The modern concept of ownership is still anathema (inconceivable) to old cultures and religions. We can reframe enterprise to regard everyone as both steward and beneficiary of a Commons that no one owns.

[p. 79 is oddly worded, but the above is faithful to the argument developing].

The story of property is a story of separation and exclusion, and whilst that functioned for our parents and grandparents, in the context of climate crisis, they need re-evaluating.

Capitalism

Adam Smith's view of capitalism was of people free and able to look after themselves without being indebted, with the balance maintained by God for the greater good. This meaning-making narrative has shaped modern society. Whilst the story has been corrupted by the way money developed on the basis of debt, part of the story shapes modern capitalism.

The authors link Adam Smith's view of capitalism with the regenerative model they advocate, not the corrupted version based on private property and debt finance. For the authors:

"regenerative capitalism includes all capitals [natural, human, social, intellectual, manufactured and financial], all currencies, up to and including the capital and currencies of our planet's ecosystem" (p. 80). The authors seeks to identify that part of capitalism that needs to be retained and which parts changed.
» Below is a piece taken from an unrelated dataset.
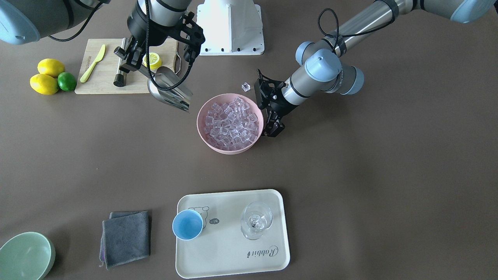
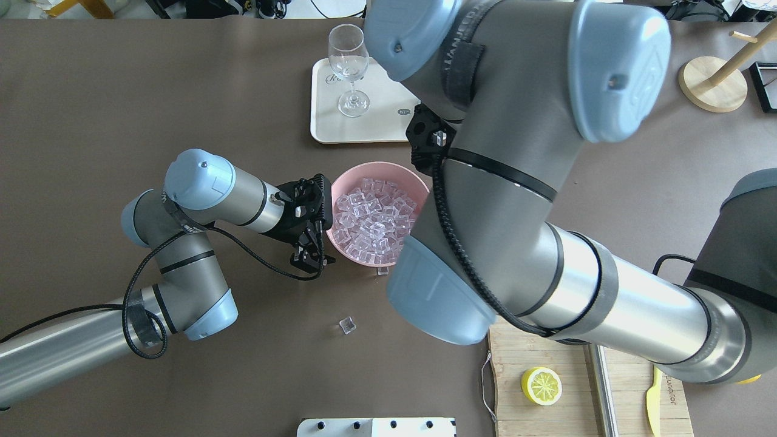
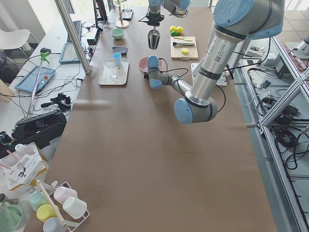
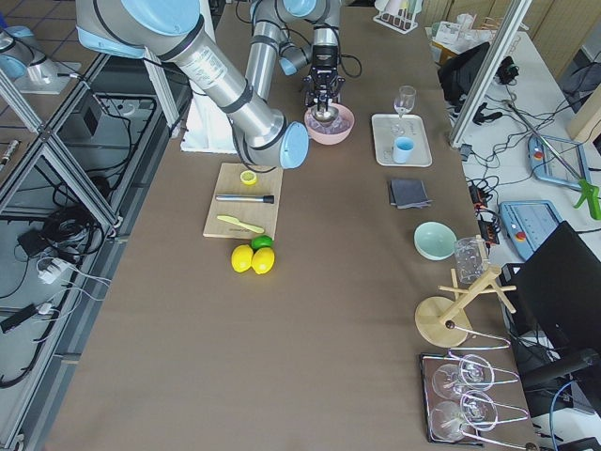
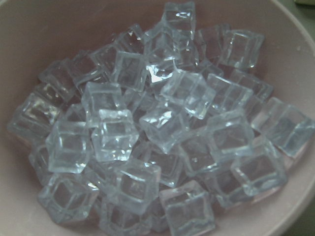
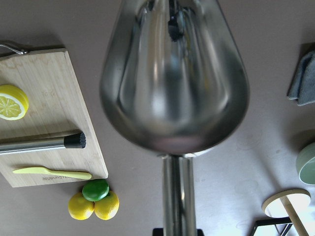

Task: Put ice in cup with scoop
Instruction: 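Lower the scoop with the right gripper into the ice cubes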

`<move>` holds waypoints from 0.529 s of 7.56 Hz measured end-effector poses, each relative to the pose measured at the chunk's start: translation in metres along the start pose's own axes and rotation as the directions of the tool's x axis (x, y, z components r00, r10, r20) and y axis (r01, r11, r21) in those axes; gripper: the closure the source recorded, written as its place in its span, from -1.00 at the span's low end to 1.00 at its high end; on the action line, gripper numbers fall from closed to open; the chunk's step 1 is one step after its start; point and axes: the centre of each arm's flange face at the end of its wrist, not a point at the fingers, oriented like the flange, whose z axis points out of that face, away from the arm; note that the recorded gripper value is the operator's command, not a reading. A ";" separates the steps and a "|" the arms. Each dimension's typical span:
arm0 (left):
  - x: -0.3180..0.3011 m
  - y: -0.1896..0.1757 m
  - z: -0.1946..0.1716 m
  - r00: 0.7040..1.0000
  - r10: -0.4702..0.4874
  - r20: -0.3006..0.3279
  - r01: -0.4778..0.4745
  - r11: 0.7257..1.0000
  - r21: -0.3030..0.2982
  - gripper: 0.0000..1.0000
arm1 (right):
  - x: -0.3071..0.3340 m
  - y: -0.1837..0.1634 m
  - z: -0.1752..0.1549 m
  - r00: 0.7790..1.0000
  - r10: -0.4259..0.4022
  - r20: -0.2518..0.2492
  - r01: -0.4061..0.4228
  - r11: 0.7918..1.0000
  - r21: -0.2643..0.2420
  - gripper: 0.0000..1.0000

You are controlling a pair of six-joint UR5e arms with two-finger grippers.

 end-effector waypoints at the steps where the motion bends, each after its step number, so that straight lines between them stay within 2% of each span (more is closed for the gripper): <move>1: 0.000 0.000 0.000 1.000 0.000 0.000 0.000 1.000 0.000 -0.97 | 0.009 -0.018 -0.012 1.000 -0.006 0.004 0.006 0.999 -0.036 1.00; 4: 0.001 0.000 0.001 1.000 0.001 0.000 -0.001 1.000 0.000 -0.97 | 0.017 -0.080 -0.022 0.998 -0.058 -0.008 0.057 0.989 -0.135 1.00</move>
[Editors note: there is a conundrum here that once you include 'all capitals' (and private property), an economy ceases to be capitalist in the sense of being guided by the logics of increasing financial capital. I don't think the authors' capitalism is capitalism any more - but I understand that their argument is for a capitalism of all the capitals, not just one].

Capitalism is contested ("an entire bookshelf of meaning-making stories fighting or supremacy" (p. 81). However, property is central, on the basis that only a person/entity owing something in which they have a self-interest can take decisions that are best for it. The authors state quickly they will challenge this is Chapter 4 because it is 'patently false' in some situations, times and places.

A regenerative economy required different meaning-making stories around property and freedom.